I read a great book this week (prereading to see if it were suitable for the lads, but not yet unfortunately.) Susan Cooper's "King of Shadows" (Margaret McElderry Books, 1999, 186 pp, no illustrations) is the story of a gifted child actor named Nat Field, who has been selected for a prestigious summer theatre programme, in which he'll be playing Puck in A Midsummer Night's Dream. He and the rest of the company have gone to London to put on the play at the New Globe; Nat becomes ill, and finds himself transported back to 1599, where he is suddenly playing Puck in the original Globe, costarring with Richard Burbage and Shakespeare himself.

My kids are keen Shakespeareans, and one of them is very enthusiastic about acting, so I had high hopes for this one, and indeed, in a couple years, this is definitely a book I'll look to again.
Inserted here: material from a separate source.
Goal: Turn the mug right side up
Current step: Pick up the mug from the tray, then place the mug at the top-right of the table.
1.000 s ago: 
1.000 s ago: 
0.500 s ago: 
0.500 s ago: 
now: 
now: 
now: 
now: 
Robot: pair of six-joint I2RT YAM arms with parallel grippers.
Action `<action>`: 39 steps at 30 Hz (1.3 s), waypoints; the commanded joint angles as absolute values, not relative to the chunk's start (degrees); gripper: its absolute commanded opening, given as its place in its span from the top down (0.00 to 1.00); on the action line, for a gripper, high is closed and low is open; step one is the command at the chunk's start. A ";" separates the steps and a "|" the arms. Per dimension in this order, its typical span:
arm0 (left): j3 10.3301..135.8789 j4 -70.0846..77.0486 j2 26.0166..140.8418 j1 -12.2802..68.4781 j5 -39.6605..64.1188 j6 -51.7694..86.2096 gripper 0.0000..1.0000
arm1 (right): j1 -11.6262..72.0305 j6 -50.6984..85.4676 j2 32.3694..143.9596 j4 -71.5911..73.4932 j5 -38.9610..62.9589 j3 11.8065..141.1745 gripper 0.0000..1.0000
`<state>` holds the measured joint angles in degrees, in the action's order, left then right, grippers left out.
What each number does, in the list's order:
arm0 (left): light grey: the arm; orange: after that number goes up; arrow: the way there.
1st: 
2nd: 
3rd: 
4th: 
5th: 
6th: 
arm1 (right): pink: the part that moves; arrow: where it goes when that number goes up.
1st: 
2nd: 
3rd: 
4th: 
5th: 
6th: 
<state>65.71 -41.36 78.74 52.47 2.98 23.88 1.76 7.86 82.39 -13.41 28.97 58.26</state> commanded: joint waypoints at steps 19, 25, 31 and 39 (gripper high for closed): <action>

It's too dark for my particular kids right now (Nat has had a difficult childhood, which encompasses the early death of his mother and the suicide of his father, compounded by his having been the person to discover his father's body); the level of detail about Elizabethan England is fascinating, but some of that would be a bit much for my guys too (the bear-baiting for instance). The story is very well-told, though, and there's lots of lovely Shakespeare throughout (especially Dream, of course, but quite a lot of Henry V, too, and some sonnets); another nice feature from our perspective is the extent to which the young people in the story are treated as professionals, always taken seriously and never patronized.

The book says 10 and up, which seems about right to me.